At 04:13 PM 10/8/00 -0600, Nathan Torkington wrote:
>I've heard people asking for RFCs to continue after the brainstorming.
>What do we want to do that we need RFCs for?  Design?  Implementation?
>Working out the fine details of behaviour?

What I'd like to see is the internals design and implementation use RFCs as 
the specifications and documentation for the different pieces of the guts. 
I'm not sure the free-for-all way we handled things to start is appropriate 
(I'm rather sure it's *not*), but that's OK, since the requirements are 
different.

Much as folks might dislike it, I think some sort of prefilter is in order 
for RFCs if we continue that way. (We'll be doing *something* of the sort 
on the internals side) RFCs should have at least some solidity before they 
hit the standards track. Feasable would be nice, but if someone wants to 
present an alternative to the current implementation of something (vtables, 
variables, interpreter structure) that's fine--we may need a Plan B at some 
point. Or Plan C, since I suppose we're working on Plan B now.

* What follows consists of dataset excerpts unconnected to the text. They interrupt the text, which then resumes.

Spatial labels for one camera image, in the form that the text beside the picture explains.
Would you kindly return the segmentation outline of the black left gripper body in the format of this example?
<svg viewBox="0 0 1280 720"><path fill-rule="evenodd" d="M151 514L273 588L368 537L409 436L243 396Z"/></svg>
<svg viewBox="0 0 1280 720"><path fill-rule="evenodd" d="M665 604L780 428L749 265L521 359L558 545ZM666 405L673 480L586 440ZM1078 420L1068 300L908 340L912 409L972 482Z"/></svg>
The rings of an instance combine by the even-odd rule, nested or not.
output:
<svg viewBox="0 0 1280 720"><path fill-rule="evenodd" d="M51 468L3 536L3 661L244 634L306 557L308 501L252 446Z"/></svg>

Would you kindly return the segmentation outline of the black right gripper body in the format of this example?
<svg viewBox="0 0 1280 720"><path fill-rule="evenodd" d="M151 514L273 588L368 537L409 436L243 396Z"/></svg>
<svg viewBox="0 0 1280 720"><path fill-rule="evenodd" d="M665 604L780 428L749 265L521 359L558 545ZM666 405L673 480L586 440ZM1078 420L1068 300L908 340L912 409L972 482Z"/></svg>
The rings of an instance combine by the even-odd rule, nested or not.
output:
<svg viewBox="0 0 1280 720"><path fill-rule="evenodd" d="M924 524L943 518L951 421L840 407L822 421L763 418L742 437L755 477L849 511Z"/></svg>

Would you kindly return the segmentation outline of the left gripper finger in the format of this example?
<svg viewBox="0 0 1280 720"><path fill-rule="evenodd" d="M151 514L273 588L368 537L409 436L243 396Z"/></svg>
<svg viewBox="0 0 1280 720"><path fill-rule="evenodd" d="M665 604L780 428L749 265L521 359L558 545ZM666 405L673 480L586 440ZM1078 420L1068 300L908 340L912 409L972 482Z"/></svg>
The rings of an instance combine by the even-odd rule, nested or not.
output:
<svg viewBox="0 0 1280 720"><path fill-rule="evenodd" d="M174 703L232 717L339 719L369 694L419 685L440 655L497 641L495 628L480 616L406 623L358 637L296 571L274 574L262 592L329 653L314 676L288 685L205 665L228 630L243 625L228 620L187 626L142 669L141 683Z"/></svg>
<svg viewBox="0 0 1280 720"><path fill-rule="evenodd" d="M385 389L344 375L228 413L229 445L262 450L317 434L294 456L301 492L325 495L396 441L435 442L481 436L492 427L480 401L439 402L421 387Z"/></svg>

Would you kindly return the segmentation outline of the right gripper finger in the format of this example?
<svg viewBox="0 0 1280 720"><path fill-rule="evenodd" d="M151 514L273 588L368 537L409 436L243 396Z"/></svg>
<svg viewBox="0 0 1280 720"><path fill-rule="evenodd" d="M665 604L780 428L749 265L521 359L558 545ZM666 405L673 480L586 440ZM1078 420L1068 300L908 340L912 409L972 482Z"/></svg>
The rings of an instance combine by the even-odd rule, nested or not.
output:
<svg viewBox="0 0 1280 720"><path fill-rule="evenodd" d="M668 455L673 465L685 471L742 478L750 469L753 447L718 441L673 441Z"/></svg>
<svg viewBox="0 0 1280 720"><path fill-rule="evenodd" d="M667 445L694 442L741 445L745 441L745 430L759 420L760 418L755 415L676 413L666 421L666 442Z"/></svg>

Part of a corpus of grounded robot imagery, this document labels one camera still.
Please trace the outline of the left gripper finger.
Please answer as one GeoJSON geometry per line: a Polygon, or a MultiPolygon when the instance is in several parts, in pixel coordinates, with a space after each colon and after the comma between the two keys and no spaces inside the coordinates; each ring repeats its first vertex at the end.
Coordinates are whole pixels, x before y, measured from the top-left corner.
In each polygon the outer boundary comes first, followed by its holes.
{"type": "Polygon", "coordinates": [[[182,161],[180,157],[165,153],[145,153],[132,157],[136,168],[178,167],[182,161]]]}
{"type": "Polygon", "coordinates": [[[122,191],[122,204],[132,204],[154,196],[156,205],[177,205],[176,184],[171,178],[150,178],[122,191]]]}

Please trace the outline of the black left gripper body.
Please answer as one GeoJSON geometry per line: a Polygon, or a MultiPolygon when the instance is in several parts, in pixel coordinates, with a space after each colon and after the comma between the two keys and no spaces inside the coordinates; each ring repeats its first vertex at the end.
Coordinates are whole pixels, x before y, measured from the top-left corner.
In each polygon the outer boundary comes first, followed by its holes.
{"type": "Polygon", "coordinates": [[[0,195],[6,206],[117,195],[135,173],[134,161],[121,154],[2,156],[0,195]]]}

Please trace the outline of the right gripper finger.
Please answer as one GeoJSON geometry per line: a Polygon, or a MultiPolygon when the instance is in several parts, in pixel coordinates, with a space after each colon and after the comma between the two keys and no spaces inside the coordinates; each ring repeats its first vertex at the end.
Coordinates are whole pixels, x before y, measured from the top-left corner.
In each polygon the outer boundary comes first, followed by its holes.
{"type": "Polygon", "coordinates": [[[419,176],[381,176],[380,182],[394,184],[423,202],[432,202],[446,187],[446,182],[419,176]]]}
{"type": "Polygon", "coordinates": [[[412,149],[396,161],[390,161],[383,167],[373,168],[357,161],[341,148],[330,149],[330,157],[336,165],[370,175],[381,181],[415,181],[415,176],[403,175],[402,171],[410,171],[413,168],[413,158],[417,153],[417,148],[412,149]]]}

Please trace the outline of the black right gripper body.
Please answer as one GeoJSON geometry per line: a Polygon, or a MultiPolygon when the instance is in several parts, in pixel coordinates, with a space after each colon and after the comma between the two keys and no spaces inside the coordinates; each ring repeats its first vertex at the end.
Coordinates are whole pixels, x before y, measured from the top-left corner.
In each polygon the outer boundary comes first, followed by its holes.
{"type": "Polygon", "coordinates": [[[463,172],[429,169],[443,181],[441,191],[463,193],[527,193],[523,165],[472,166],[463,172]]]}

The separate sub-lists are definitely a useful tool in some circumstances, 
and I'd like to see those used as well. The internals encompasses a lot of 
area, and having separate lists should make life an awful lot easier. 
(Whether this ultimately proves to be true is a separate issue) The folks 
designing the bytecode don't, for example, need to interact a whole lot 
with the folks designing the garbage collection code.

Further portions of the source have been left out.